FIG. 2B shows an enlarged view of the LED module 22. Of the five white LEDs, the white LED 44 is provided at a position intersecting the optical axis X.
The remaining white LEDs 46, 48, 50, 52 are on the circumference of a circle C centered on the optical axis X, and are arranged symmetrically about the optical axis X (in this example, the optical axis X is the center). Are arranged at equal angular intervals on the circumference of the circle C). The diameter of the circle C is 4 mm. That is, the white LEDs 46, 48, 50, 52 are arranged at a distance of 1 mm from the central white LED 44.

  Here, the white LEDs 46, 48, 50, 52 are connected in series by a wiring pattern (not shown), and are lit independently of the central white LED 44. That is, the five white LEDs are divided into a first group (white LEDs 44) and a second group (white LEDs 46, 48, 50, 52), and are lit on a group basis. The first group is electrically connected to the lighting circuit unit 14 by a third lead wire 56 and a fourth lead wire 58, and the second group is a fifth lead wire 60 and a sixth lead wire 62, respectively.

  FIG. 3 shows a block diagram of the lighting circuit unit 14. The lighting circuit unit 14 includes an AC / DC converter 64, a first constant current circuit 66, and a second constant current circuit 68. The AC / DC converter 64 converts AC power from the commercial AC power supply AC into DC power.

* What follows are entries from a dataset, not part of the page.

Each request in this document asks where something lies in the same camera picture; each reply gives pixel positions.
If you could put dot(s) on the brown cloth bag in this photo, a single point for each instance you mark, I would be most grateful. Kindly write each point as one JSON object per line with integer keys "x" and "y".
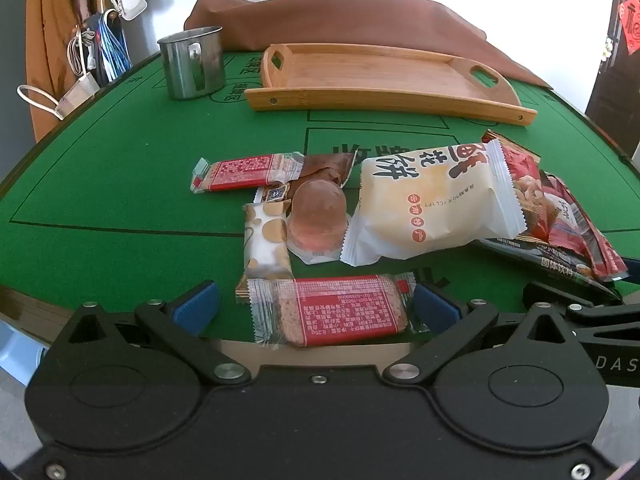
{"x": 325, "y": 20}

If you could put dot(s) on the wooden tray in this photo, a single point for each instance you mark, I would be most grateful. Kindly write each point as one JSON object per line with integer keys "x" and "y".
{"x": 375, "y": 75}

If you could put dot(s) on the white tote bag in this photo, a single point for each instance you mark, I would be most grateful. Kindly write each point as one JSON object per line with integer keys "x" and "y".
{"x": 75, "y": 95}

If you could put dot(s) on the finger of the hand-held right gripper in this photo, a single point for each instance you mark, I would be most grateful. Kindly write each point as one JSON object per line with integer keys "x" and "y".
{"x": 600, "y": 313}
{"x": 550, "y": 294}

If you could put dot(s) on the dark wooden door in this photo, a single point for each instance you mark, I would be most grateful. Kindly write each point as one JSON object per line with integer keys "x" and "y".
{"x": 615, "y": 90}

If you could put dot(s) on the white brown spotted packet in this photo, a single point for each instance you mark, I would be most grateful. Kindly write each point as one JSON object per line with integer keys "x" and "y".
{"x": 265, "y": 240}

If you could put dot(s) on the orange coat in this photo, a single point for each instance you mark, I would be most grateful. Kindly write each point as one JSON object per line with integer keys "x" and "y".
{"x": 45, "y": 35}

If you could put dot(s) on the white pastry packet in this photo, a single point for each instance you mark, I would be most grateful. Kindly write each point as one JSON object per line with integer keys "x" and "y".
{"x": 430, "y": 200}

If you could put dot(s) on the black stick sachet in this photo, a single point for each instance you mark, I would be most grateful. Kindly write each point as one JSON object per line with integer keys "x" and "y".
{"x": 550, "y": 262}

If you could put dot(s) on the red nut packet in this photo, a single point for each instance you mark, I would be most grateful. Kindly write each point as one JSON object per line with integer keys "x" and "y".
{"x": 520, "y": 180}

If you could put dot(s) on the clear jelly cup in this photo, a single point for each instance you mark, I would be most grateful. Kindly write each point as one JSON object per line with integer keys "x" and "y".
{"x": 317, "y": 215}

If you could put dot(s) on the light blue stool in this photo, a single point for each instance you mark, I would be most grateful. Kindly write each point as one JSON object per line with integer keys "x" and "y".
{"x": 17, "y": 355}

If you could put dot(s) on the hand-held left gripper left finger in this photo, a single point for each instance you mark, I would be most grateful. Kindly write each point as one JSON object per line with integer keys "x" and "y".
{"x": 192, "y": 306}

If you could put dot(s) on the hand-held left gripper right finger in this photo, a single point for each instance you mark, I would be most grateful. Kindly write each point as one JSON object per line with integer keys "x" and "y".
{"x": 436, "y": 308}

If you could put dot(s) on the red stick sachet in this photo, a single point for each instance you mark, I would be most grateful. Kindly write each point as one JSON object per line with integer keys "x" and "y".
{"x": 602, "y": 240}
{"x": 575, "y": 230}

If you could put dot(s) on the red wall decoration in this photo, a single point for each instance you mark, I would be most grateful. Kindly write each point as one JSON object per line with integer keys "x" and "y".
{"x": 631, "y": 27}

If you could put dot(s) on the metal cup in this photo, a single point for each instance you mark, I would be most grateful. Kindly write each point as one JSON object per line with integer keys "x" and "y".
{"x": 187, "y": 70}

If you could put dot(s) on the brown snack packet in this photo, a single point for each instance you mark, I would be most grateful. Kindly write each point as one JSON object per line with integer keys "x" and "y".
{"x": 325, "y": 165}

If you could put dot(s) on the white handbag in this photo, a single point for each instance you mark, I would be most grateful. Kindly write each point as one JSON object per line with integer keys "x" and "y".
{"x": 125, "y": 0}

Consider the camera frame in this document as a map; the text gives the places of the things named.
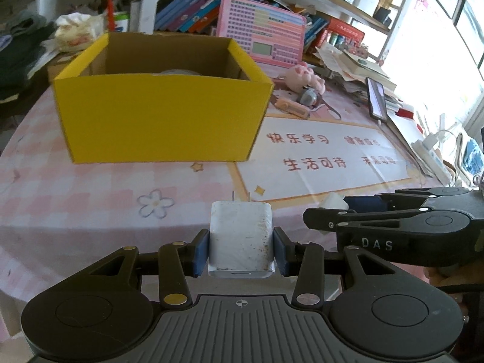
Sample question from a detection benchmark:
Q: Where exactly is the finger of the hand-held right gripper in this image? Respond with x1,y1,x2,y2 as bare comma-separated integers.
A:
303,207,428,232
345,188,443,212

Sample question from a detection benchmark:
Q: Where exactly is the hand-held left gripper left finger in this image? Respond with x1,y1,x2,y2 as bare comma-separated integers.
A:
77,229,210,311

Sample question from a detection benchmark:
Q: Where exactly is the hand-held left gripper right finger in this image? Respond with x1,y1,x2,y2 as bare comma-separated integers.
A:
273,227,407,311

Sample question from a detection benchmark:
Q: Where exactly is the white tissue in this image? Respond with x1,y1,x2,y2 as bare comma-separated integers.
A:
324,192,350,212

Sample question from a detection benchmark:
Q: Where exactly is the white charger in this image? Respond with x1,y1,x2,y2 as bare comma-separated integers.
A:
208,191,276,280

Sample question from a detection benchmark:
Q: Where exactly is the small grey blue gadget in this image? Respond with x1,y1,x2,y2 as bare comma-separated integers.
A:
300,87,320,106

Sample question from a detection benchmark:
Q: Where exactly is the small peach pink gadget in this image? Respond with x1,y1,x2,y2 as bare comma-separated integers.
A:
274,97,311,119

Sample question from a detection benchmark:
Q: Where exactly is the yellow cardboard box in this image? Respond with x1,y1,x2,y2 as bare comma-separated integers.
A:
52,32,275,165

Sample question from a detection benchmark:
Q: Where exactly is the pink plush toy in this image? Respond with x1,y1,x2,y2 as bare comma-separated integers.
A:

The first constant current circuit 66 supplies a constant current from the DC power to the first group 70. The second constant current circuit 68 supplies a constant current from the DC power to the second group 72. Here, the current supplied by the first constant current circuit 66 is larger than the current supplied by the second constant current circuit 68. As a result, the white LEDs 44 of the first group 70 during lighting are turned on. However, the luminous flux is larger than each of the white LEDs 46, 48, 50, 52 of the second group 72.

  The inventors of the present application found that the luminous flux [lm] per white LED is combined with the first group 70 and the second group 72 as shown in FIG. The light distribution characteristic (light distribution curve) on the irradiated surface 1 [m] away was investigated.

  In Comparative Example 1, the luminous flux of all white LEDs is set to 60 [lm]. In Examples 1-1 to 1-3, the luminous flux of the white LEDs in the first group 70 is made larger than the luminous flux of each white LED in the second group 72. That is, the ratio of the luminous flux of each white LED of the second group 72 to the white LED of the first group 70 is 2 in Example 1-1, 4 in Example 1-2, and 8 in Example 1-3. Each is set.

  In all of Comparative Example 1 and Examples 1-1 to 1-3, the total luminous flux of the five white LEDs is 300 [lm]. The reason why each combination is unified to 300 [lm] is to make the input power [W] the same.

The investigation result (light distribution curve) is shown in FIG. 5, and the maximum luminous intensity [cd] and the beam opening (beam angle) [degree] in each combination are shown in FIG.
From FIG. 5, it can be seen that the light distribution curve is sharper in the example than in Comparative Example 1, and better spot light can be obtained.

  Since Comparative Example 1 has a beam angle of 12.8 degrees, which exceeds the upper limit of the reference beam angle of the above-described halogen bulb with a reflector (FIG. 4B), it is an alternative to the halogen bulb. Is not preferred. On the other hand, in Example 1-1, the beam angle is 9.8 degrees, which is within the range of the reference beam angle, and can be suitably used as an alternative to the halogen light bulb with a reflector.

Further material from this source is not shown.